**Task statement:** Only the lines below between the ones containing "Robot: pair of" and "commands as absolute", inclusive, are to be reproduced, each exactly as it stands.

**Supplied material:**
───
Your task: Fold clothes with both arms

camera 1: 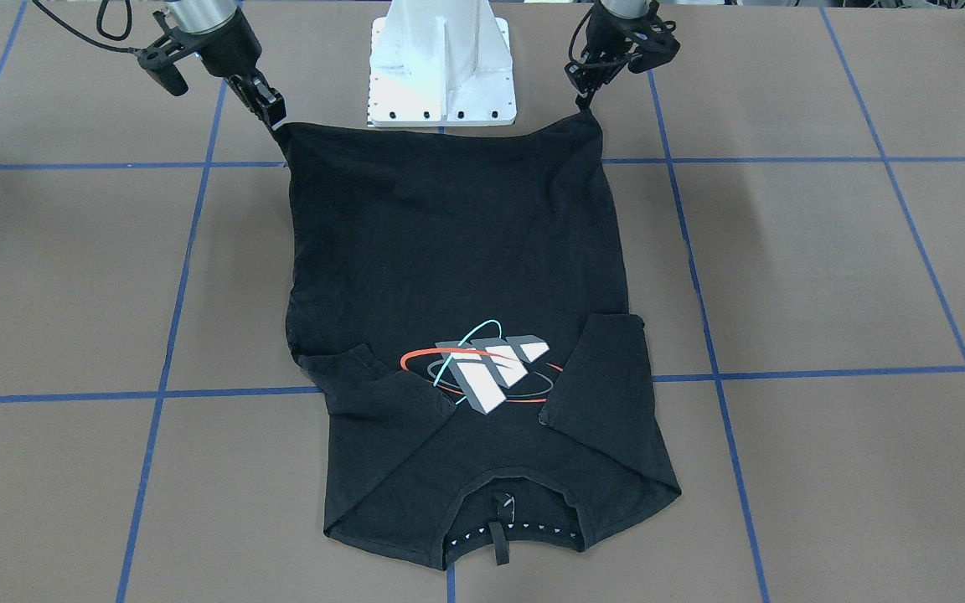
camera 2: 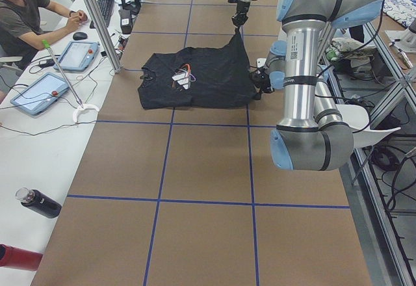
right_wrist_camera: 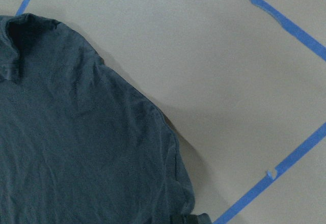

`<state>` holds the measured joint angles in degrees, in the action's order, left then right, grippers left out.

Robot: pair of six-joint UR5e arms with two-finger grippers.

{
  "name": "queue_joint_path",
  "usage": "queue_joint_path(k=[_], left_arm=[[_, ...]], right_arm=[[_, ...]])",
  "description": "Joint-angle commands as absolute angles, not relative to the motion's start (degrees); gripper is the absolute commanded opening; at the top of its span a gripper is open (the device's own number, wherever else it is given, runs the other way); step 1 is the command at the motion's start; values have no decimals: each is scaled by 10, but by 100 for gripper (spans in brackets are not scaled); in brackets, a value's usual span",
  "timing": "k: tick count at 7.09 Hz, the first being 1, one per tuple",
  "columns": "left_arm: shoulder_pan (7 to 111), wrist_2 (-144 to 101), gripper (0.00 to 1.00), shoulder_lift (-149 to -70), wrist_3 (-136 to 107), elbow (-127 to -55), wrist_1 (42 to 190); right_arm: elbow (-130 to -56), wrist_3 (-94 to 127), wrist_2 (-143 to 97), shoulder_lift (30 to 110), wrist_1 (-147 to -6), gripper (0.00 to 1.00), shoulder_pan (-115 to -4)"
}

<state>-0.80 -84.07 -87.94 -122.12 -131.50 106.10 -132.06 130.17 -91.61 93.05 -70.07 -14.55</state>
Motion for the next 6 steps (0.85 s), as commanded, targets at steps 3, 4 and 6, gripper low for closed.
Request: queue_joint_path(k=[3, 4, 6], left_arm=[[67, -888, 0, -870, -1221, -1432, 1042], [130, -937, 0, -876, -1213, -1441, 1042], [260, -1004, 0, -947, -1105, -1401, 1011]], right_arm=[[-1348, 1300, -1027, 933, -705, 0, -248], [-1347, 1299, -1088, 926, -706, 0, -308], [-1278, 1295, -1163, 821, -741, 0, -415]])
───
**Solution:**
Robot: pair of six-joint UR5e arms with two-finger grippers.

{
  "name": "queue_joint_path",
  "usage": "queue_joint_path(k=[_], left_arm=[[_, ...]], right_arm=[[_, ...]])",
  "description": "Joint-angle commands as absolute angles, not relative to the motion's start (degrees); gripper is the absolute commanded opening; at the top of its span a gripper is open (the device's own number, wherever else it is given, runs the other way); step 1 is the command at the motion's start; values have no decimals: each is scaled by 10, but by 100 for gripper (spans in brackets are not scaled); in brackets, a value's usual span",

This exercise requires nothing more.